Quartile rating: 7/10 · 1 rating

In New York, racist Capt. Stanley White becomes obsessed with destroying a Chinese-American drug ring run by Joey Tai, an up-and-coming young gangster as ambitious as he is ruthless. While pursuing an unauthorized investigation, White grows increasingly willing to violate police protocol, resorting to progressively violent measures -- even as his concerned wife, Connie, and his superiors beg him to consider the consequences of his actions.

The Quartile Take

Year of the Dragon is a competent but uneven Michael Cimino crime thriller scripted by Oliver Stone. The plot has genuine ambition in its portrayal of Chinatown's criminal underworld and the obsessive, morally compromised protagonist, but it sprawls and stumbles under the weight of its own excesses and controversial racial politics.
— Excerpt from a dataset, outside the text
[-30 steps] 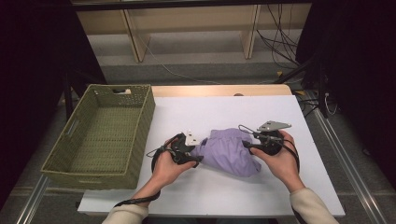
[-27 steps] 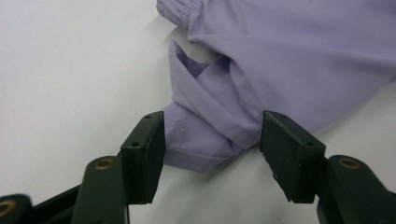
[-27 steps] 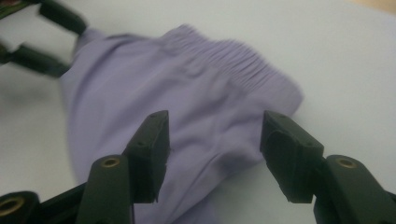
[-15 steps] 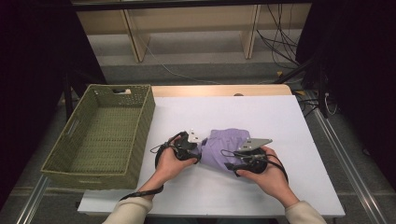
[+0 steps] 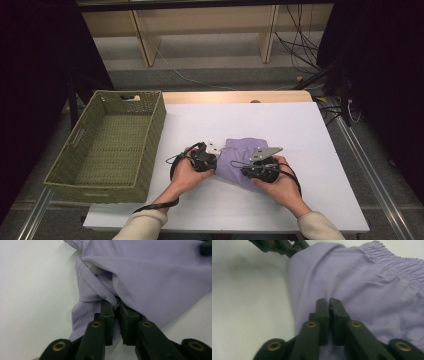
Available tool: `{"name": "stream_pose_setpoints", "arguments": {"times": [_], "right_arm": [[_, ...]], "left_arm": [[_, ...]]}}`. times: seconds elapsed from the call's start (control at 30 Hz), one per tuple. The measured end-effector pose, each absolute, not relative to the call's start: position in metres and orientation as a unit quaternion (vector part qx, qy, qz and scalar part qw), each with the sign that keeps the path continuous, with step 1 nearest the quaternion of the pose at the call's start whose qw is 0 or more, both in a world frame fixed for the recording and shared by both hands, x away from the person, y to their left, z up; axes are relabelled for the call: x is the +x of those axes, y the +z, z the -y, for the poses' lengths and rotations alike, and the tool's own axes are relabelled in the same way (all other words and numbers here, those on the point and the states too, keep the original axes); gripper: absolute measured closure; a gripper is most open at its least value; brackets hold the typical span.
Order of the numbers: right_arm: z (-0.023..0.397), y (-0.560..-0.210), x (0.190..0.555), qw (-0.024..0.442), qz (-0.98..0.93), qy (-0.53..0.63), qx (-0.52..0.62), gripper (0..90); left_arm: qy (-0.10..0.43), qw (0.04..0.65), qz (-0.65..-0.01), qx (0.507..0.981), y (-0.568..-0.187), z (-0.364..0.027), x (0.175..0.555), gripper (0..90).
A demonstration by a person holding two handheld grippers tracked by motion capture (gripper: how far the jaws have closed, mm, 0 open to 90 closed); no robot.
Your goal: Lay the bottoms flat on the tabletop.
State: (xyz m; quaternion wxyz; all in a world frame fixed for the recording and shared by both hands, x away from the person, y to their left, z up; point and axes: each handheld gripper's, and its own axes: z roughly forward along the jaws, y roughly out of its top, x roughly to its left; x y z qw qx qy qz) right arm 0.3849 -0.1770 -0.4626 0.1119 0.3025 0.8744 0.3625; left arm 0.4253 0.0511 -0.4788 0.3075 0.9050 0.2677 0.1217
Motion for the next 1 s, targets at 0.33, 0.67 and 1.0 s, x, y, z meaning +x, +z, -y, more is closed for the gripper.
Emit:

Mickey Rourke delivers a committed if abrasive performance as Stanley White, and John Lone is compelling as Joey Tai, though supporting roles are thinner. Cinematography by Alex Thomson is polished and atmospheric, capturing New York's Chinatown with style. The film has some novelty in its scale and the Cimino-Stone combination tackling ethnic crime territory, but it ultimately feels like a more conventional entry in the 80s cop-obsession genre. The ending is abrupt and unsatisfying, undercutting the dramatic momentum built throughout — a recurring weak point in an otherwise watchable if deeply flawed thriller.